Furthermore, while foreign portfolio investors (FPIs) have sold shares worth ₹1.7 trillion year-to-date, domestic institutional investors have stepped in to support the market with purchases totaling ₹5 trillion since April. This contrasting behavior illustrates the internal dynamics of the Indian stock market, underscoring how domestic investors are looking for long-term gains even as foreign ones exercise caution.

Swarup Mohanty, vice chairman & CEO of Mirae Asset Investment Managers, notes, “There is a slowdown in the economy, and I think this is a year of accumulation in a consolidating market.” This perspective suggests a cautious optimism among some market participants, who believe that favorable macroeconomic conditions may eventually return—even if turbulence persists in the short term.

Future Outlook

Despite the mixed signals from various sectors, analysts remain hopeful that the Indian economy will find its footing. The RBI could respond to the ongoing uncertainty by decreasing the key repo rate—having already slashed it by 100 basis points to 5.5% this year. Expectations are for an additional cut of 25-50 basis points to help cushion the impacts of the tariffs and the falling rupee on overall economic growth.

As the festive shopping season approaches, the reshaping of GST rates for various goods could provide a much-needed boost to consumer demand. If executed successfully, this would not only aid in mitigating the present economic challenges but could also reinvigorate the Indian economy.

In sum, while the Indian stock market currently grapples with uncertainty due to external factors like US tariffs and domestic economic shifts, the underlying resilience of the economy offers a glimmer of hope. Investors, both foreign and domestic, will be closely monitoring these developments, hoping for clarity and stability in the near future.

Bankerpedia’s Insight 💡

The recent fluctuations in the Nifty 50 index reflect deep-seated uncertainties stemming from U.S. tariff impacts and a depreciating rupee. Despite a surprising GDP growth of 7.8%, concerns over interest rates and inflation loom large, affecting both investor confidence and market stability. This scenario pressures India’s banking sector to navigate a landscape of rising bond yields and potential rate cuts. For investors, diversifying portfolios and staying vigilant about economic indicators will be crucial in managing risk during this volatile period.
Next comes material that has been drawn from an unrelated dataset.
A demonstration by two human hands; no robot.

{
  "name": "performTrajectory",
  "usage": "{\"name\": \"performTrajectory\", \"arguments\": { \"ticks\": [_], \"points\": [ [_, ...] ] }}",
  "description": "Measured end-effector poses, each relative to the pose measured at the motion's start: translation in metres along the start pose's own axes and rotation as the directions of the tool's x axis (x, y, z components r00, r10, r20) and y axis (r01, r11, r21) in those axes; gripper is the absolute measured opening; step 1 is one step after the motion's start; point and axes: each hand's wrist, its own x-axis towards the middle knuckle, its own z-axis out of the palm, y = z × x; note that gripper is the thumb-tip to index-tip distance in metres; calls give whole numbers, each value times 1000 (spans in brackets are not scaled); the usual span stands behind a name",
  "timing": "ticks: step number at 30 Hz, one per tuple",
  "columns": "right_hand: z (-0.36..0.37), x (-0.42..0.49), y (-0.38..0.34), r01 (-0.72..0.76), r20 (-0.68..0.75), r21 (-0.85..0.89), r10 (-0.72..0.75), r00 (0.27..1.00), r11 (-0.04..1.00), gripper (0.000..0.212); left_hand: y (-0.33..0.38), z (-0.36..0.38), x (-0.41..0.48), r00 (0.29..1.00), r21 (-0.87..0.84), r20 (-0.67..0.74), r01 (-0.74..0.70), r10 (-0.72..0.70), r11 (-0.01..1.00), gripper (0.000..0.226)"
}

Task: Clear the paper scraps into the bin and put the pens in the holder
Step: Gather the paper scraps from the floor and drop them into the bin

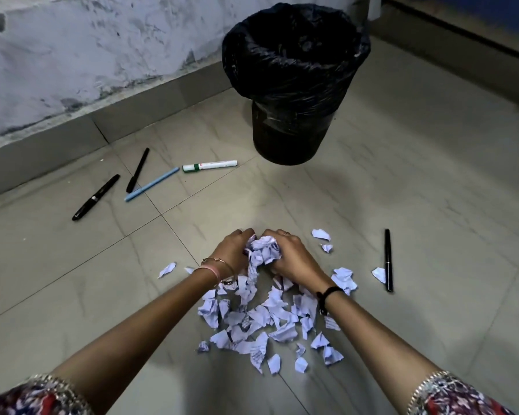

What Does This Mean for Me? 🤔

  • Salaried Person → Rupee weakness may lower purchasing power for salaried individuals.
  • Business Owner → Increased tariffs could limit growth and raise costs.
  • Student → Possible tuition increases and job market uncertainty.
  • Self-employed → Increased tariffs may reduce earnings and investment potential.
  • Homemaker → Higher tariffs may lead to increased household costs.
  • Retiree / Senior Citizen → Rising bond yields may reduce income from savings.
  • Job Seeker → Economic uncertainty may hinder job opportunities for seekers.
  • Farmer / Rural Citizen → Higher tariffs may reduce farmer income and purchasing power.